6.  Nevertheless, as MyFox35 reports, the test positive rates still don’t seem right, as Orlando Health and Orlando Veterans Medical Center say the positivity rates don’t match their data. Moreover, if it were purely a probability issue, you would expect the 100% and the 0% to be the same or close and they aren’t.  So is there any other part of this?

7.  As MyFox35 reports, many labs aren’t doing what FDOH has told them to do: report all results including negatives.  For whatever reason, this appears to be a compliance issue.  From the article:  “FOX 35 News went on to speak with the Florida Department of Health on Tuesday. They confirmed that although private and public laboratories are required to report positive and negative results to the state immediately, some have not. Specifically, they said that some smaller, private labs were not reporting negative test result data to the state. ‘The Department immediately began working with those labs to ensure that all results were being reported in order to provide comprehensive and transparent data,’ a spokesperson for the Florida Department of Health said. ‘As the state continues to receive results from various labs, the Department will continue educating these labs on proper protocol for reporting COVID-19 test results.’”

8.  So if a lab is at 100% and they are small to begin with, it almost certainly can be explained as A) statistical probability, especially for the very small labs B) screening criteria or C) a failure to report negative tests.

IMPLICATIONS

9.  There is no evidence to suggest that the total number of positive results is wrong. That’s a key non-implication.  The skeptical take on this story is that somehow case numbers are exaggerated, but there is no evidence for this.

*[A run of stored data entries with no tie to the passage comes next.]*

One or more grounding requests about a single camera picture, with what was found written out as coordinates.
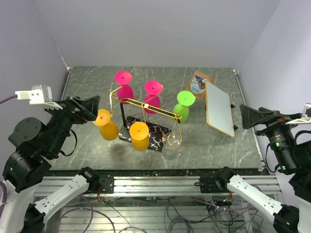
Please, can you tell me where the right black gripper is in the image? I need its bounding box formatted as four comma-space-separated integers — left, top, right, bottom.
240, 103, 302, 171

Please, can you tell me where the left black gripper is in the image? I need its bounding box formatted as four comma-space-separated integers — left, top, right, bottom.
44, 93, 100, 155

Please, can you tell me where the orange wine glass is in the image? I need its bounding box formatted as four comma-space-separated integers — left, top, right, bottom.
93, 109, 119, 141
129, 122, 149, 151

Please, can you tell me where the green wine glass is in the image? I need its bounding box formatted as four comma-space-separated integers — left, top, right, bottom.
173, 90, 195, 123

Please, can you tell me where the clear wine glass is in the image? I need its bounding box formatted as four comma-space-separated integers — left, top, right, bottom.
162, 132, 182, 160

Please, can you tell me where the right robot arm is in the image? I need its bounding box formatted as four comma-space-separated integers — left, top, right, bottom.
214, 103, 311, 233

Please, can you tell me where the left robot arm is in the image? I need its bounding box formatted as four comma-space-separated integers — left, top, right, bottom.
0, 96, 100, 233

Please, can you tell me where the back pink wine glass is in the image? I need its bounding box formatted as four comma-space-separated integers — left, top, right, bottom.
114, 70, 134, 100

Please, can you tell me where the brown hello card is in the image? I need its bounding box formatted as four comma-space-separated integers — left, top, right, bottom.
185, 70, 214, 100

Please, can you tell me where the white board with gold frame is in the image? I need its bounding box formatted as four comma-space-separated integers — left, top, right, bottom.
205, 81, 235, 137

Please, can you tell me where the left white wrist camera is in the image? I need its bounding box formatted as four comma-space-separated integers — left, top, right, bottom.
15, 85, 63, 110

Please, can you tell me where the gold wire wine glass rack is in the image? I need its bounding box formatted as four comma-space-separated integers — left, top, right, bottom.
110, 87, 181, 152

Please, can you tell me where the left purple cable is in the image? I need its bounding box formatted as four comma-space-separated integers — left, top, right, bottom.
0, 95, 18, 105

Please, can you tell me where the aluminium frame rail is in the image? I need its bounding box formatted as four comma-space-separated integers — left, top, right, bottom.
34, 176, 282, 196

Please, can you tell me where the tangle of floor cables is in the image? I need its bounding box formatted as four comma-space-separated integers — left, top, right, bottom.
58, 194, 273, 233

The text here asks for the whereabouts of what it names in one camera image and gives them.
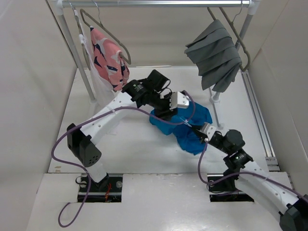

10.  The more likely significance is that negative test numbers haven’t been reported to FDOH, which means there is a chance that our positivity rates are slightly too high. I say slightly too high because, again, this appears to affect a very small number of our total test volume in Florida.  Keep in mind that even if negative results weren’t reported, the only way they change the positivity rate is if they are results from people who haven’t otherwise had a result recorded.  A person can test 10 times with 8 negatives and two positives.  FDOH records this as a single result.  In other words for the negatives to even count in the data against positivity, they would have to be negatives on people who had no other test results already recorded.

11.  As a consequence, the most likely significance of this data issue is very, very small and not the huge scandal the original Tweet claimed nor the smoking gun that all of our numbers are inflated in Florida.

12.  More information could be forthcoming, and if it is relevant, I am obviously eager to revise any of my analysis.  In this business, I only have the information to date to work on.